I’ve had a, modest but always interesting, consulting hustle for a few years (let’s chat!) and this was a fun project.
The good folks at Burgh’ers Brewing in Pittsburgh asked me to help them write up some copy for a new beer they were creating.
The Brief
They were participating in the upcoming Fresh Fest Beer Fest, the country’s first Black brewing festival, and Burgh’ers Brewing were partnering with the rapper PK Delay for the event.
“Dad Year,” the opening track to PK Delay’s 2016 album, dad., effectively communicates his affection for pears. Given that, it was no surprise to hear that the collaboration with Burgh’ers Brewing would involve creating a pear-based beer.
The challenge: what do you call such a beer and how do you market it appropriately?
They landed on creating a fruited sour Berliner weisse beer with prickly pear and pear.
I needed to name the beer and find a couple of sentences that adequately express the joy of community and co-creativity that manifests itself in this product.
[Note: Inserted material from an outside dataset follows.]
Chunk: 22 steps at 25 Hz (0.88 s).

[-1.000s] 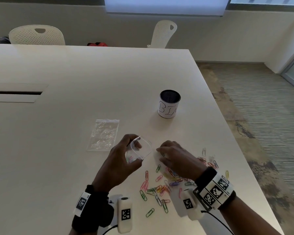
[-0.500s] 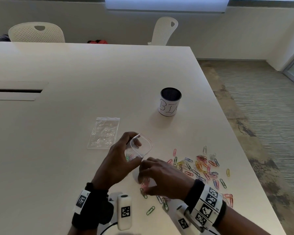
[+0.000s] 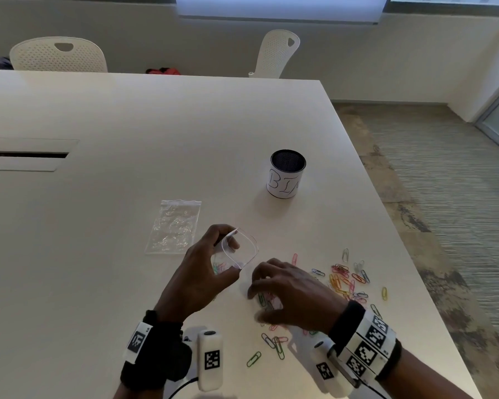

The copy also needs to reflect the meaningful history of the local area as well as demonstrate how the brewing process demonstrates the ethos of the business.
My Process
I started by learning as much as I could about PK Delay, Fresh Fest, and the neighborhoods of Pittsburgh.
Delay hails from the Hill District, a locale I know from August Wilson’s play Fences, featured pears at the release party for his album at Threads on Carson, and has a thing for the numbers 222, his “angel numbers.”
His album “dad.” is an acronym that can mean “doing all deeds,” and it is an assertion that “everyone should be accountable to themselves and the people around them as to build a strong and honest community.”
I learned that “being the pear” (eso es la pera) is a Spanish idiomatic expression meaning, “to be the maximum that can be imagined, negatively or positively,” sorta like saying “it’s crazy hot today.”
I’d never heard the phrase “angel numbers” before so I asked my client what it meant and his initial, off-hand remark, was that they are “some kind of cosmic signal or something.” That phrase, “cosmic signal” jumped out at me and I suggested to him that it sounded like precisely the kind of neo-hippie phrase that typically accompanies craft brews like IPAs and sours.
Crossroads to the World

During the Great Migration, the Hill District of Pittsburgh was a center for Jazz culture. It was in the Hill District that Duke Ellington was crowned “the King of Jazz.”
So robust was the music scene in the Hill District that the Harlem Renaissance poet, Claude McKay, named it “the Crossroads of the World.”
The result

After about a week of drafting some versions, I gave Burgh’ers a few options and an explanation of how I arrived at these.
We both agreed that “Cosmic Signals” was the name for the beer, and here’s the copy describing it:
Effervescent and unexpected, this easy-drinking fruited sour beer features two pairs of pears (222) combining pear’s sweet, juicy floral flavor with prickly pear’s citrusy, melon and fig. Inspired by PK Delay’s love of pears with the sweet, green citrus of prickly pear. This sour fruited beer, we hope embodies the best of Fresh Fest bridging Lawrenceville and the Hill District, “the crossroads to the world.”